Traders do not expect much discussion of the dollar around G-20, but there are expectations the group, which meets starting Thursday will look at financial markets reform and regulation. There have been reports the G-20 will talk collectively of exit strategies from the government programs that propped up financial markets and stimulated the global economy. Trade will also be a topic next week, after signs of a trade spat between the U.S. and China.
"It's not what's done that counts right now. It's what's said. I think we should expect some platitudes, and some signs that the leading countries are not at war with each other," said Marc Chandler, chief currency strategist at Brown Brothers Harriman.
Oil rose nearly 4 percent for the week to $72.04 per barrel, while natural gas jumped 27 percent to $3.778 per million BTUs. Gold was volatile, but ended the week up just 0.4 percent to $1009.20 per troy ounce.
Oil traders will be watching the U.N. mid-week when President Obama and Iran's President Mahmoud Ahmadinejad speak to the general assembly Wednesday.
More Upside from Industrials?
Economic data in the past week surprised to the upside, for the most part, and Fed Chairman Ben Bernanke encouraged investors with his comment that the recession may be over from a technical standpoint. Economists have increasingly boosted their GDP forecasts, and Barclay's economists Friday raised their forecast for first quarter GDP to 5 percent.

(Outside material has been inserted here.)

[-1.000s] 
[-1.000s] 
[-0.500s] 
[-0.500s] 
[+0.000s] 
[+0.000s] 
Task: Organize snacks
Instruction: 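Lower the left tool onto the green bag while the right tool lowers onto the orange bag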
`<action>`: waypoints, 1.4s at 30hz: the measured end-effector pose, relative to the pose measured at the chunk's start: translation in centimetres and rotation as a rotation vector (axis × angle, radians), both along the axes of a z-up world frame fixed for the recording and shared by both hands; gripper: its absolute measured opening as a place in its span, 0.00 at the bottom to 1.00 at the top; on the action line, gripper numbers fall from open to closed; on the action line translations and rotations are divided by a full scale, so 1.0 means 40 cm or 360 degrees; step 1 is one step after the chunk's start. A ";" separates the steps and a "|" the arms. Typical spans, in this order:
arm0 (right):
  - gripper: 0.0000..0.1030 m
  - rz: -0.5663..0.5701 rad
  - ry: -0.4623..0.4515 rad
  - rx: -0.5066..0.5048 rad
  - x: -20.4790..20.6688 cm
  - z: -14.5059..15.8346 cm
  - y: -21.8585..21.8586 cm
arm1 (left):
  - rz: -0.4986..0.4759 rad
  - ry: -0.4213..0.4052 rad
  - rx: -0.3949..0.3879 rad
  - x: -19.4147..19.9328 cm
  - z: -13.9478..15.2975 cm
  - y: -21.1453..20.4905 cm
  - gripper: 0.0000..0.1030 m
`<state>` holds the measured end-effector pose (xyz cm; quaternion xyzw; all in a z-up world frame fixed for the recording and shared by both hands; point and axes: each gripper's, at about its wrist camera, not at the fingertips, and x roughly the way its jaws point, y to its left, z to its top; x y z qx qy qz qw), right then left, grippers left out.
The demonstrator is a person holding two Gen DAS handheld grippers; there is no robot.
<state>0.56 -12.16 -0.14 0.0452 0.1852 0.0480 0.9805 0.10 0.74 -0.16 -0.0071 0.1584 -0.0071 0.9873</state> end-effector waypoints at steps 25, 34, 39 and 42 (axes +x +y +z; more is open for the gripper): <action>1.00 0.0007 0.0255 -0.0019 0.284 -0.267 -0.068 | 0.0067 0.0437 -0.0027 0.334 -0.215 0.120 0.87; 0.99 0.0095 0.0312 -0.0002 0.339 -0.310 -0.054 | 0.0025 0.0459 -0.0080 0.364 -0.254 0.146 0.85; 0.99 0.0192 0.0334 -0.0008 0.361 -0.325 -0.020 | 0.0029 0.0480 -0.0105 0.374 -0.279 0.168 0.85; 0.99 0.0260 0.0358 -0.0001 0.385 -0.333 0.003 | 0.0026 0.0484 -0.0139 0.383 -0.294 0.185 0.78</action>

Manufacturing data has picked up the most, and economists look to a pickup in production to aid the economy.
From 'Fast Money':
Diane Swonk, chief economist for Mesirow Financial, said she believes some of the benefits of the increased auto production have not even shown up yet in some data. Industrial production, reported Wednesday, was better than expected at 0.8 percent, but Swonk said the contribution from autos was too low because of the way it is calculated, and the number should look even better next month. "It's a little piece of encouragement," she said.
Swonk said the Fed, in its Wednesday statement, is unlikely to take any action but it will discuss the economic recovery. "The Fed is still going to have to be hedging its bets out there. I think what you're going to get from the Fed is that there are some signs of firming in the economy, and they'll go a little further than leveling out. They'll be a little more optimistic on the economy, but the caution is going to be very high, given the headwinds," she said.

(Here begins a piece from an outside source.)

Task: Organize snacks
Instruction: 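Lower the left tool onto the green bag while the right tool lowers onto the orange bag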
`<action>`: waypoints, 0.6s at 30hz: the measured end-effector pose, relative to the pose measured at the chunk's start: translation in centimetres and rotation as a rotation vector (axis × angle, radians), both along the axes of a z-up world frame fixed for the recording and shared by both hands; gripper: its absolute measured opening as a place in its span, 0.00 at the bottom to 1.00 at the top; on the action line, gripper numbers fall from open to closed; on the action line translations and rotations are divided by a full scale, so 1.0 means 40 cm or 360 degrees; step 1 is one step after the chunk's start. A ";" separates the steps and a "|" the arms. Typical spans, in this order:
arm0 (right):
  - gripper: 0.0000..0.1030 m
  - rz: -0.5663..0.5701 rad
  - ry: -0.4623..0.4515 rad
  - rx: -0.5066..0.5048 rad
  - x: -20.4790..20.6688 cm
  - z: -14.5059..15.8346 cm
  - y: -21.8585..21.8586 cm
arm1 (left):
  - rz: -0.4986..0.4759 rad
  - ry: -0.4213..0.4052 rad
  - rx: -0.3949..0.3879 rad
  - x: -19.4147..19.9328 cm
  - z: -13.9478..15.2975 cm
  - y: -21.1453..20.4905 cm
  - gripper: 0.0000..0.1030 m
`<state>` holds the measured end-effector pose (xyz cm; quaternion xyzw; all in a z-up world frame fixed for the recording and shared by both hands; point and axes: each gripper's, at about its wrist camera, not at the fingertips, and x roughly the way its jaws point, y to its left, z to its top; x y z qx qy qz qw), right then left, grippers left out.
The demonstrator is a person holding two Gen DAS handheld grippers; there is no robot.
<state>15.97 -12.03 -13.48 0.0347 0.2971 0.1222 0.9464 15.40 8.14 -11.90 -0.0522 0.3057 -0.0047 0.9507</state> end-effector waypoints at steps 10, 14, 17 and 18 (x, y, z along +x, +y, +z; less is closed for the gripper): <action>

Swonk said one headwind the Fed may call out specifically in its statement is the looming trouble with commercial real estate loans. She said about $400 to $500 billion in commercial real estate mortgages need to be rolled over. Industry experts have told her that in Chicago, for instance, the majority of those properties in the Chicago area would have problems restructuring their debt because of a decline in property values. "Stuff that was 20 percent down, 80 percent financed has lost about 30 percent of its value since the beginning of the year," she said.
Lenders would be reluctant to undertake those refinancings because they would be rated too low to qualify for the Fed's commercial mortgage program. Ultimately, the solution may be that that program will have to be modified, she said.

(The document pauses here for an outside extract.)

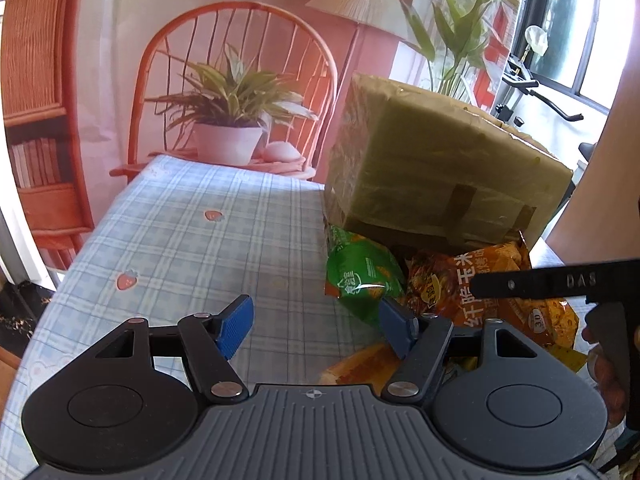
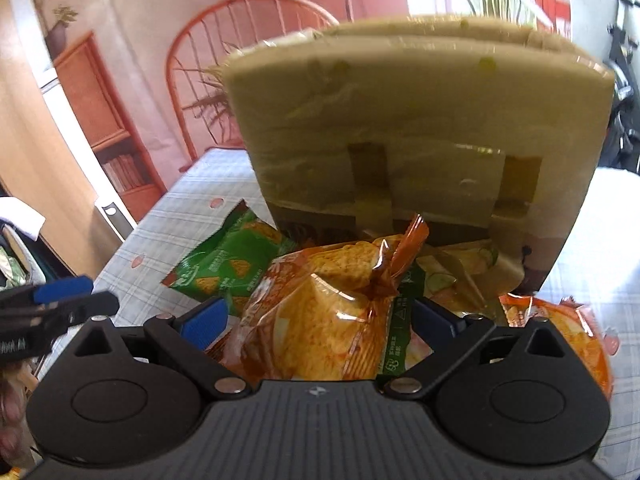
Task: Organize snacks
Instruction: 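Lower the left tool onto the green bag while the right tool lowers onto the orange bag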
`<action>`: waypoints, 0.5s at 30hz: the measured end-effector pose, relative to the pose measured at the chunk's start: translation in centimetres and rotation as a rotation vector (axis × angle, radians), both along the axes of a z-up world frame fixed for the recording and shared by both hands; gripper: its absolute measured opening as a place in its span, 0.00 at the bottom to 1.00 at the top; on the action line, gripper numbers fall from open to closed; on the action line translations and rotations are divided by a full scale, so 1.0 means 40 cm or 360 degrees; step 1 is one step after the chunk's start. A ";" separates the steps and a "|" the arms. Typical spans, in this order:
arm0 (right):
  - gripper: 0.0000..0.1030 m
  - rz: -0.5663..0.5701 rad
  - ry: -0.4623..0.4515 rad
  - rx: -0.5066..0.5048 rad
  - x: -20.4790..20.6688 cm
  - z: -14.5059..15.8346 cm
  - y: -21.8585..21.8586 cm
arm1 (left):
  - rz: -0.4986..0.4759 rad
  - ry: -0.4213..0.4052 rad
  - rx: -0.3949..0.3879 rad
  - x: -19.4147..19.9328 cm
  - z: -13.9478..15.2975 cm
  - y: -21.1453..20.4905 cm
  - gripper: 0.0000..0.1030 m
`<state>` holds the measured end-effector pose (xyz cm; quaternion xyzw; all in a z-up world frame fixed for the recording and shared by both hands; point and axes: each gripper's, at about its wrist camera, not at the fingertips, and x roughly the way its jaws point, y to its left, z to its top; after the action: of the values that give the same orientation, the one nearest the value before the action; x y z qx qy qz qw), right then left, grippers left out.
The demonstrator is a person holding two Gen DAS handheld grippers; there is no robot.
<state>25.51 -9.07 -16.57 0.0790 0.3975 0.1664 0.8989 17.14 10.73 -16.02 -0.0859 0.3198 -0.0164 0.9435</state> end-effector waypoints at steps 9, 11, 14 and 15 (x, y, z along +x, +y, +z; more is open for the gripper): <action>0.71 -0.0005 0.0095 0.0104 0.035 -0.018 -0.012 | -0.0025 0.0011 -0.0060 0.036 -0.026 0.012 0.70; 0.67 -0.0004 0.0062 0.0116 0.025 -0.011 -0.015 | -0.0028 0.0013 -0.0071 0.036 -0.027 0.011 0.70; 0.65 -0.0019 -0.0001 0.0153 0.006 0.004 -0.024 | -0.0027 0.0018 -0.0077 0.037 -0.029 0.011 0.70; 0.65 -0.0029 -0.0023 0.0173 -0.004 0.012 -0.032 | -0.0025 0.0021 -0.0081 0.036 -0.030 0.011 0.70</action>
<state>25.37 -10.36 -16.10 0.1301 0.3805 0.1800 0.8977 18.60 11.15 -17.22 -0.1075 0.3261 -0.0311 0.9387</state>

New data on the residential real estate market is expected in the coming week. Existing home sales are Thursday, and new home sales are reported Friday. "I think we're going to continue to see buoyancy in home sales because there is the tendency to take advantage of the first time home buyer program," she said. "...The question is do we extend the first time home buyers' credit."
The FHFA Home price index is released Tuesday. On Monday, leading economic indicators are reported. Thursday's reports include weekly jobless claims, and durable goods and consumer sentiment are reported Friday.
Just a few earnings reports are expected this week, with a highlight being RIM Thursday after the bell. Homebuilders Lennar and KB Homes report Monday and Friday, respectively.
Carnival, ConAgra and CarMax report Tuesday, and AutoZone and General Mills report Wednesday morning.
Wednesday's after-the-bell reports include Bed Bath and Beyond, Cintas, Paychex and Red Hat.
3Com, Rite Aid and McCormick report Thursday morning.